• [Task directions]: Set down a true copy of the data, with all pictures left out.

• [Data excerpt]:

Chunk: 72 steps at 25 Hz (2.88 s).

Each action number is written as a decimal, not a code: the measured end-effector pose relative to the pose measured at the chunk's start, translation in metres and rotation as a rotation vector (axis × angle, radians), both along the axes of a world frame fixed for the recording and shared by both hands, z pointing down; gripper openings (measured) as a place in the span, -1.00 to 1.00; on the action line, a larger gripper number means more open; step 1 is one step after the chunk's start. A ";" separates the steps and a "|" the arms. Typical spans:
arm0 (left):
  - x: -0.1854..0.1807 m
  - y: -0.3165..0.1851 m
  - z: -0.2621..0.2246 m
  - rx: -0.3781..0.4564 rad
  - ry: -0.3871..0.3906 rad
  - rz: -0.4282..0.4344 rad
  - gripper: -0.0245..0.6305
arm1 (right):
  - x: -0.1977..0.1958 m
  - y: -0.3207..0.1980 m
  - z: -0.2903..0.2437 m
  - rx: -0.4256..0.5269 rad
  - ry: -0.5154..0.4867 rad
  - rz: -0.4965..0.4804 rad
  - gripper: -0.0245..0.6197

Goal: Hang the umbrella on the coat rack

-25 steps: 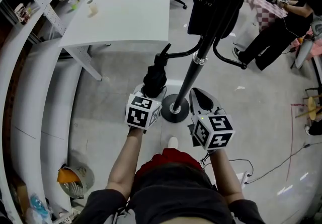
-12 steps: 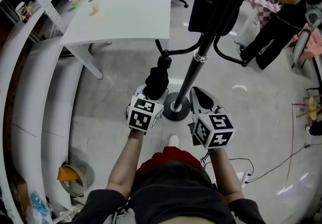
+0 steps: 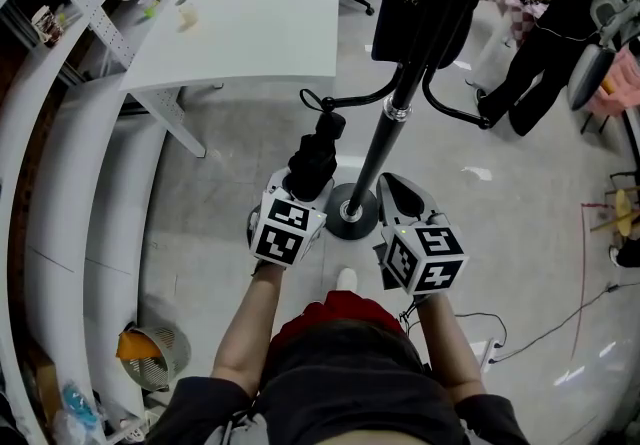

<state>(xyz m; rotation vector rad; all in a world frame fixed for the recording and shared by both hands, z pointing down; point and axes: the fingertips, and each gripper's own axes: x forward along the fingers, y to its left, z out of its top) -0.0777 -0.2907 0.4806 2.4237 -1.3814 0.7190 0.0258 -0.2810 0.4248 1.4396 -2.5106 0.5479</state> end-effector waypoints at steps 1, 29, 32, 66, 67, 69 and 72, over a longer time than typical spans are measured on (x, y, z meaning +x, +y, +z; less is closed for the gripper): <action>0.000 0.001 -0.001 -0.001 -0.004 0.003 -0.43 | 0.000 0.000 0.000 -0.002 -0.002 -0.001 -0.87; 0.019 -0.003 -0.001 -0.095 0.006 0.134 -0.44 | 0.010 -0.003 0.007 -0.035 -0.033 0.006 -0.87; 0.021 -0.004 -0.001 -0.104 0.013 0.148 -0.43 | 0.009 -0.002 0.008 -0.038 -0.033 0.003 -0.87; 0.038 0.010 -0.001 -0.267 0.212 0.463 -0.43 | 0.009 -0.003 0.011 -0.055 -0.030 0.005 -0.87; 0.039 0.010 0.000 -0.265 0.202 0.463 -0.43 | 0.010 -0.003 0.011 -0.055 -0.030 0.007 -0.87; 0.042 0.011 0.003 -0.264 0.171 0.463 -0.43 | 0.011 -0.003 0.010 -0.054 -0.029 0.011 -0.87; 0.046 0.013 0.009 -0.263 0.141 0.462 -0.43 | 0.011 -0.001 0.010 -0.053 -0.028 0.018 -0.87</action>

• [Solution to this task]:
Chunk: 72 steps at 25 Hz (2.88 s).

Each action number is written as a decimal, not a code: the measured end-effector pose relative to the pose measured at the chunk's start, translation in metres and rotation as a rotation vector (axis × angle, radians), both along the axes of a world frame fixed for the recording and shared by both hands, z pointing down; gripper openings (measured) as a place in the span, -1.00 to 1.00; on the action line, a larger gripper number means more open; step 1 is one step after the chunk's start. A ";" separates the steps and a "|" the arms. Typical spans:
arm0 (left):
  - x: -0.1854..0.1807 m
  - y: -0.3165..0.1851 m
  - z: -0.2621..0.2246 m
  - rx: -0.3781..0.4564 rad
  - ry: -0.3871..0.3906 rad
  - rz: -0.4282..0.4344 rad
  - gripper: -0.0245..0.6305
arm1 (right):
  - x: -0.1977..0.1958 m
  - y: -0.3207..0.1980 m
  - z: -0.2903..0.2437 m
  - rx: -0.4256..0.5269 rad
  - ry: -0.5154..0.4867 rad
  - rz: -0.4965..0.4804 rad
  - gripper: -0.0245..0.6197

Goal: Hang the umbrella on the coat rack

-25 steps: 
-12 steps: 
+0 steps: 

<state>(xyz m; rotation vector rad; all in a world frame fixed for the recording and shared by both hands, z pointing down; point and axes: the fingertips, and each gripper's own axes: x forward along the fingers, y to its left, z out of its top) -0.0777 -0.2907 0.4806 2.4237 -1.3814 0.7190 0.0258 -0.2810 0.4248 1.4396 -2.5106 0.5479</state> end-effector waypoints at steps 1, 29, 32, 66, 67, 69 and 72, over a longer time than typical spans are measured on (x, y, z meaning +x, +y, +z; less is closed for the gripper): <action>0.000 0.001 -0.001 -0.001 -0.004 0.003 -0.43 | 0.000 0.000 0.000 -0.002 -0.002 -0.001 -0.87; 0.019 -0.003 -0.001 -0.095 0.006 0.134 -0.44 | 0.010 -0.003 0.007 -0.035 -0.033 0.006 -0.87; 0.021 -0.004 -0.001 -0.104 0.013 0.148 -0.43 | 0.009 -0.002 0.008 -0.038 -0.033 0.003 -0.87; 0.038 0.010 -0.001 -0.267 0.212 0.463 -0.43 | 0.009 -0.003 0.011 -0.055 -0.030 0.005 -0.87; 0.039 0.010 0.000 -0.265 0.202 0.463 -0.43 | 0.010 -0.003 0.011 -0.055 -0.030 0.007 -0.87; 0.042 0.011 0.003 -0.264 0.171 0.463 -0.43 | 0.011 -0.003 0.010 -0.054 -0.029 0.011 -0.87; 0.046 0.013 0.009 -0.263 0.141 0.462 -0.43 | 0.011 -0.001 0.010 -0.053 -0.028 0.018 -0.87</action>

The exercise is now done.